Beide Monate bieten ein echtes Nebensaison-Erlebnis, sind aber für etwas unterschiedliche Reisende geeignet. Im Juni ist das Meer noch etwa 20–22 °C warm, die Tage sind am längsten (die Sommersonnenwende fällt auf Ende Juni) und die meisten Strandbars an der Küste haben gerade die Saison eröffnet – mit vollem Angebot und frischer Energie.
Der September hat den Vorteil eines wärmeren Meeres – noch etwa 23–24 °C Anfang September – und des goldenen Spätsommerlichts, das viele Fotografen lieben.
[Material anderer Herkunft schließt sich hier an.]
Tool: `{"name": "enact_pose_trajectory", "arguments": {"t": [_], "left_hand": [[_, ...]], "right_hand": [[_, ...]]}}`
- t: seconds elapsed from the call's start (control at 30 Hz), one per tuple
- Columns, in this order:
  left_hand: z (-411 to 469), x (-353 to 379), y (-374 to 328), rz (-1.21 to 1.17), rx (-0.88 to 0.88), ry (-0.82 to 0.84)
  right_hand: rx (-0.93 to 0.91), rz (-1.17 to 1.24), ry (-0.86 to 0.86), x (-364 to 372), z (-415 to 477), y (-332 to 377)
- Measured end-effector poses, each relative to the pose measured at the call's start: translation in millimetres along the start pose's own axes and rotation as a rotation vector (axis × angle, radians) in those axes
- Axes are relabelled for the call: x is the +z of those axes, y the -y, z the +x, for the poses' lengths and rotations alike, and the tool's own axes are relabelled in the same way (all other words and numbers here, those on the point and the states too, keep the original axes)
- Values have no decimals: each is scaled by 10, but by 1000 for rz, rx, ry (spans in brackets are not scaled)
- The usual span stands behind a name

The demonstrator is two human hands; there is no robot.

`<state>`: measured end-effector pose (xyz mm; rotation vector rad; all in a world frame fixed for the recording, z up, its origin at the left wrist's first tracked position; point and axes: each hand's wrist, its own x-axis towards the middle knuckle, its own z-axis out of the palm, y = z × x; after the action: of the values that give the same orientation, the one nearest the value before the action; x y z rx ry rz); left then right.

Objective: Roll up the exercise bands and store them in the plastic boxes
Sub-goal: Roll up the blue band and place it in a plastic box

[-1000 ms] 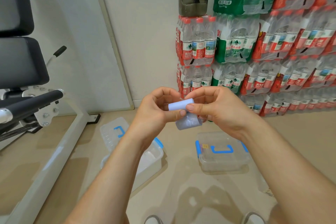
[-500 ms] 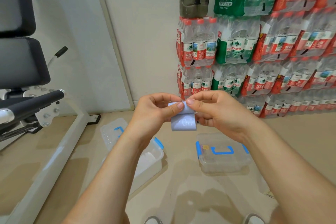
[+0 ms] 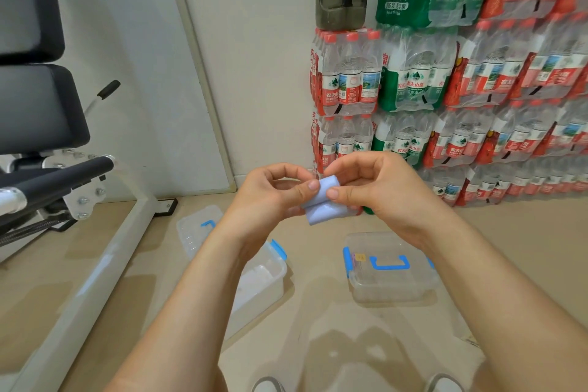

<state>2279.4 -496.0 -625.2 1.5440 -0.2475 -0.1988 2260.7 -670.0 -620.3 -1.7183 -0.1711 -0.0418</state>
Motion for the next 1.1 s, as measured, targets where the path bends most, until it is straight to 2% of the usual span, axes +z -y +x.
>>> {"name": "enact_pose_trajectory", "arguments": {"t": [0.17,0.47,0.57,0.77,1.1], "left_hand": [[-13,30,-23,-127,30,-69],[22,177,15,-359,-16,-191],[32,230,40,-385,-8,-246],[38,288,68,-279,108,-252],[-25,312,29,-27,218,-193]], "right_hand": [[36,12,36,24,-11,16],[8,33,-215,172,14,-36],[8,17,-247,213,31,-56],[39,78,-185,126,14,6],[48,32,-58,47,-41,52]]}}
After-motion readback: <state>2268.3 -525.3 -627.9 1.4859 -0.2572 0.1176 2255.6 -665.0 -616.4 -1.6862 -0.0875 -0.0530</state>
Ab der ersten Septemberwoche werden die Strände spürbar leerer, wenn die europäischen Schulferien enden. Der Nachteil: Einige Einrichtungen beginnen gegen Ende des Monats zurückzufahren.
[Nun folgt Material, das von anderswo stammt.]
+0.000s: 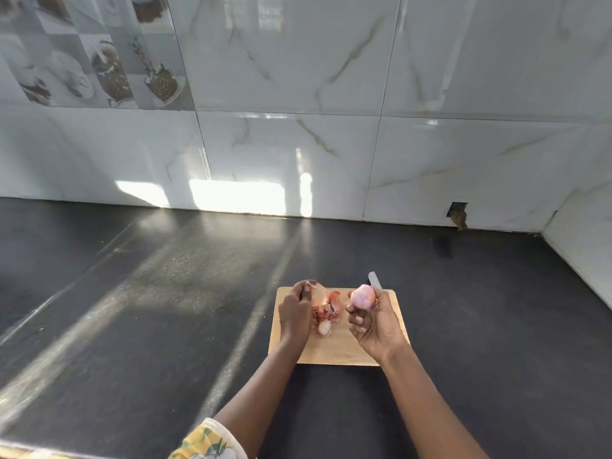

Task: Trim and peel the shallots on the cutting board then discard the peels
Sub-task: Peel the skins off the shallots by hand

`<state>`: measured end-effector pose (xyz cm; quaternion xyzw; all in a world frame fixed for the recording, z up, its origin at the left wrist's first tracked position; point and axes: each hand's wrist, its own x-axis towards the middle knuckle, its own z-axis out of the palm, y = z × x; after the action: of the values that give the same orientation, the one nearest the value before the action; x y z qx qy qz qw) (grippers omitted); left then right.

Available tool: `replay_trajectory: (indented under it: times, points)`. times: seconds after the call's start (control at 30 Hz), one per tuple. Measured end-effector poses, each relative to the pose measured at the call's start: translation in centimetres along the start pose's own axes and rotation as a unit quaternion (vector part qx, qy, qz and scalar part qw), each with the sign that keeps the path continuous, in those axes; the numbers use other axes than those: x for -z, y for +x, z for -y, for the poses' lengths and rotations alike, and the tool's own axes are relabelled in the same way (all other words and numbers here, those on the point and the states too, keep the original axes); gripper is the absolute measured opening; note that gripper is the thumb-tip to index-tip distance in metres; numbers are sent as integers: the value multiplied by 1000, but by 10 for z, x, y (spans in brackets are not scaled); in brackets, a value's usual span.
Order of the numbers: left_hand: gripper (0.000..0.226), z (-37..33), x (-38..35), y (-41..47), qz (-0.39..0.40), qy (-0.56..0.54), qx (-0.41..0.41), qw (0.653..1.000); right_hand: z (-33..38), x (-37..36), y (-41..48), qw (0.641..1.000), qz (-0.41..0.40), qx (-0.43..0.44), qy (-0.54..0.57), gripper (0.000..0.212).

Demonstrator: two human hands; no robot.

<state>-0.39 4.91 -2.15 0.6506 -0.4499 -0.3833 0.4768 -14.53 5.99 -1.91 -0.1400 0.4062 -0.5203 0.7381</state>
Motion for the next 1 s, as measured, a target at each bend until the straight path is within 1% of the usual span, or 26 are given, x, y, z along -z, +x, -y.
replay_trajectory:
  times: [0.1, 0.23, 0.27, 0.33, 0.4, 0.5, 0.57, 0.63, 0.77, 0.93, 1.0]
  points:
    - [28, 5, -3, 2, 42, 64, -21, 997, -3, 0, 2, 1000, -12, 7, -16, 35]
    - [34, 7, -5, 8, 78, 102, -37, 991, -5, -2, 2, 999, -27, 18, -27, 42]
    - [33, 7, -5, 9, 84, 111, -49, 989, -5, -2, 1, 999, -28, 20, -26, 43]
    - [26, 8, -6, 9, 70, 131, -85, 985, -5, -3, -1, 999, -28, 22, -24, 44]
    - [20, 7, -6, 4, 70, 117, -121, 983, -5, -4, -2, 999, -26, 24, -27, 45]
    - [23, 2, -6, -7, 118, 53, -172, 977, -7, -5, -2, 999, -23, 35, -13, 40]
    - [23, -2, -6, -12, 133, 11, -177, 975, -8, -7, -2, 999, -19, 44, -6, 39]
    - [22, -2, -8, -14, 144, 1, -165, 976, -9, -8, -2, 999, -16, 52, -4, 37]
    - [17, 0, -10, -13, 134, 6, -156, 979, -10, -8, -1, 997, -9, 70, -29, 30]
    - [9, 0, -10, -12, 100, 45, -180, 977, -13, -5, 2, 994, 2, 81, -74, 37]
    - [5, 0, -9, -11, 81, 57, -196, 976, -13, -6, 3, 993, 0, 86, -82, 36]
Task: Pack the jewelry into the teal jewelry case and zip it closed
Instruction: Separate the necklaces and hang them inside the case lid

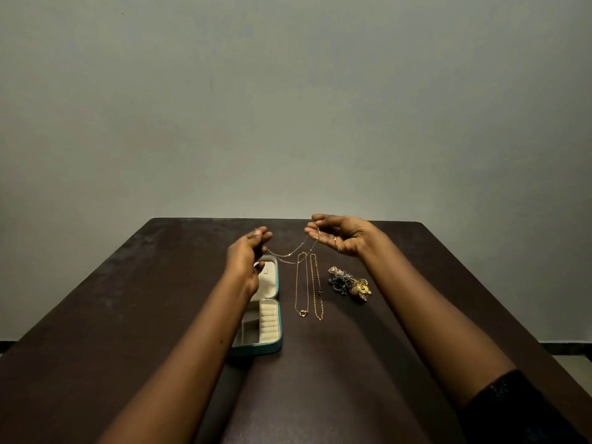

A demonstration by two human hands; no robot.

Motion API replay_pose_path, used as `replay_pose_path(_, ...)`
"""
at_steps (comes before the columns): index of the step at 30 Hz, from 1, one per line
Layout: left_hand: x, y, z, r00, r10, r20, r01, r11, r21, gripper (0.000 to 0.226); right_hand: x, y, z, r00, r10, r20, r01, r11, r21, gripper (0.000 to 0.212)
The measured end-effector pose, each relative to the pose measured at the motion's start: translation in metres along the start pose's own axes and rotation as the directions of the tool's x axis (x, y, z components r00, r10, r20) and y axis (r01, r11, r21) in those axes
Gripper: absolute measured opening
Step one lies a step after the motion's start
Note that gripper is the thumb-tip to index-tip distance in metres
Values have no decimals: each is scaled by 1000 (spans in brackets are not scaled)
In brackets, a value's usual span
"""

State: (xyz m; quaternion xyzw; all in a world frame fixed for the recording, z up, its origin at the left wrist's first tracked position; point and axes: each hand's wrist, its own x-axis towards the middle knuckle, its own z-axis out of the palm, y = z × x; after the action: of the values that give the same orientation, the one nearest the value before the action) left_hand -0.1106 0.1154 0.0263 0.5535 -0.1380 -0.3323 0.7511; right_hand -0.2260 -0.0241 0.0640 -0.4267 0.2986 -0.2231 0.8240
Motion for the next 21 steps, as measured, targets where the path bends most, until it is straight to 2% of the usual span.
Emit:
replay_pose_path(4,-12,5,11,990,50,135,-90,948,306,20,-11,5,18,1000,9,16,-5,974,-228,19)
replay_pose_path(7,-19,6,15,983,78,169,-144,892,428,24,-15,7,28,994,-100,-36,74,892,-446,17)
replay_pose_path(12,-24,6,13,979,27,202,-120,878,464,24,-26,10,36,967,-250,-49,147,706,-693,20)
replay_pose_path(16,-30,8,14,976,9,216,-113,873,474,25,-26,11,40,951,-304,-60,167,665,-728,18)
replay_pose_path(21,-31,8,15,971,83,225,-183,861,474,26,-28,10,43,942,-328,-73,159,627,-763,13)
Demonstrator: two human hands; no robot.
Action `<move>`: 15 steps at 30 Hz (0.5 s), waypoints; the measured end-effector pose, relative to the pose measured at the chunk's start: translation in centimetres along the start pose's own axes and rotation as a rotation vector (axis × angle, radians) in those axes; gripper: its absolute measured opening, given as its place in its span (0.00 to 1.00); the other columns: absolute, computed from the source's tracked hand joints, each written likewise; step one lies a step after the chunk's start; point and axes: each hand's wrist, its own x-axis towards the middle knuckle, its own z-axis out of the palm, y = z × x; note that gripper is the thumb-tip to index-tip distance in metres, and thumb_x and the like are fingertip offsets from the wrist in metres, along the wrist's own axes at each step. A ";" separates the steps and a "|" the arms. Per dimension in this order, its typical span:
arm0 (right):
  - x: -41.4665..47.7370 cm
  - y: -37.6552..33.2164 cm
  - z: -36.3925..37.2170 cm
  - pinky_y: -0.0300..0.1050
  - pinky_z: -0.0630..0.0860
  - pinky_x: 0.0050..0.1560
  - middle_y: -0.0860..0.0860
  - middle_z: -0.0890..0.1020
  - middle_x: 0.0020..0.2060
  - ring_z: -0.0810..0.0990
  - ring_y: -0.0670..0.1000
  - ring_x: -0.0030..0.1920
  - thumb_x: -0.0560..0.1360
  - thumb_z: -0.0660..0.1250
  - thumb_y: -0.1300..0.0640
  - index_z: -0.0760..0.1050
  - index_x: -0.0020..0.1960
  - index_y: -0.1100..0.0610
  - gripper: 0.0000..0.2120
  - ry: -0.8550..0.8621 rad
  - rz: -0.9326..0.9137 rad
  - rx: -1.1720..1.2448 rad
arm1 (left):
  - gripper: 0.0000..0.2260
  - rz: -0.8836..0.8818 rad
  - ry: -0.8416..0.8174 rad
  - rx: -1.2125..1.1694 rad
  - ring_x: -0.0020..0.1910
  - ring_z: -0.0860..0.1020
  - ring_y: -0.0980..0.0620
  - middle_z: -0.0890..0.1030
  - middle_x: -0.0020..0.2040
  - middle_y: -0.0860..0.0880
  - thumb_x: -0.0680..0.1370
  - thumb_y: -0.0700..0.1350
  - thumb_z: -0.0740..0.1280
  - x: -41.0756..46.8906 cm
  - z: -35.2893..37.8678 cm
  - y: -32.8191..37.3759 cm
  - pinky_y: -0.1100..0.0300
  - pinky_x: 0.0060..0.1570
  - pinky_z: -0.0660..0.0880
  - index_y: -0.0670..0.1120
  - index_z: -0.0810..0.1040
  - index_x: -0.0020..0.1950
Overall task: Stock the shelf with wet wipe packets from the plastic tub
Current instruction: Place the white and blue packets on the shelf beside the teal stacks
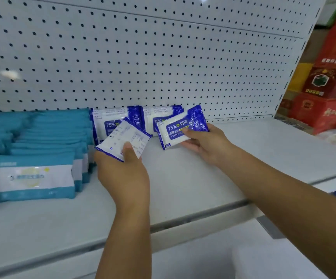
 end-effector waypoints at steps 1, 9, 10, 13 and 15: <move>0.8 0.2 0.7 0.48 0.84 0.46 0.59 0.86 0.53 0.87 0.56 0.50 0.72 0.74 0.69 0.77 0.60 0.64 0.17 0.006 -0.005 -0.042 | 0.09 0.003 -0.002 0.006 0.54 0.82 0.51 0.80 0.56 0.54 0.81 0.43 0.69 0.2 -0.1 -0.1 0.48 0.53 0.82 0.50 0.72 0.59; 4.7 1.8 1.5 0.33 0.74 0.36 0.44 0.82 0.34 0.79 0.38 0.32 0.66 0.82 0.55 0.80 0.40 0.52 0.11 0.028 -0.277 -0.647 | 0.11 -0.029 -0.011 -0.027 0.56 0.82 0.54 0.81 0.60 0.52 0.81 0.43 0.68 1.4 -1.0 -0.1 0.58 0.49 0.82 0.48 0.73 0.63; 5.2 1.9 1.3 0.33 0.73 0.36 0.44 0.82 0.36 0.79 0.39 0.34 0.66 0.82 0.55 0.80 0.42 0.53 0.12 0.039 -0.295 -0.653 | 0.11 -0.041 -0.018 -0.037 0.56 0.82 0.54 0.81 0.60 0.52 0.81 0.43 0.68 1.4 -1.0 -0.1 0.63 0.45 0.82 0.48 0.73 0.63; 6.5 2.2 0.9 0.47 0.79 0.49 0.47 0.84 0.43 0.82 0.49 0.45 0.64 0.83 0.49 0.80 0.50 0.54 0.19 0.149 -0.349 -0.761 | 0.12 -0.043 -0.020 -0.029 0.56 0.82 0.54 0.82 0.59 0.52 0.81 0.43 0.68 1.3 -1.2 0.0 0.62 0.47 0.82 0.48 0.73 0.64; 6.8 2.6 0.8 0.56 0.76 0.58 0.46 0.84 0.45 0.82 0.51 0.49 0.63 0.82 0.45 0.79 0.50 0.52 0.21 0.214 -0.355 -0.864 | 0.12 -0.054 -0.026 -0.036 0.56 0.83 0.54 0.82 0.60 0.52 0.81 0.43 0.68 1.4 -1.3 0.0 0.64 0.46 0.82 0.48 0.74 0.64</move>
Praktischer Tipp: Wer neben dem Strand auch das Nachtleben der Strandbars und vollen Service überall genießen möchte, findet Ende Juni bis Anfang Juli das Beste aus beiden Welten – erträgliche Menschenmengen und alles geöffnet. Für pure Entspannung und warmes Wasser sind die ersten zwei Septemberwochen kaum zu übertreffen.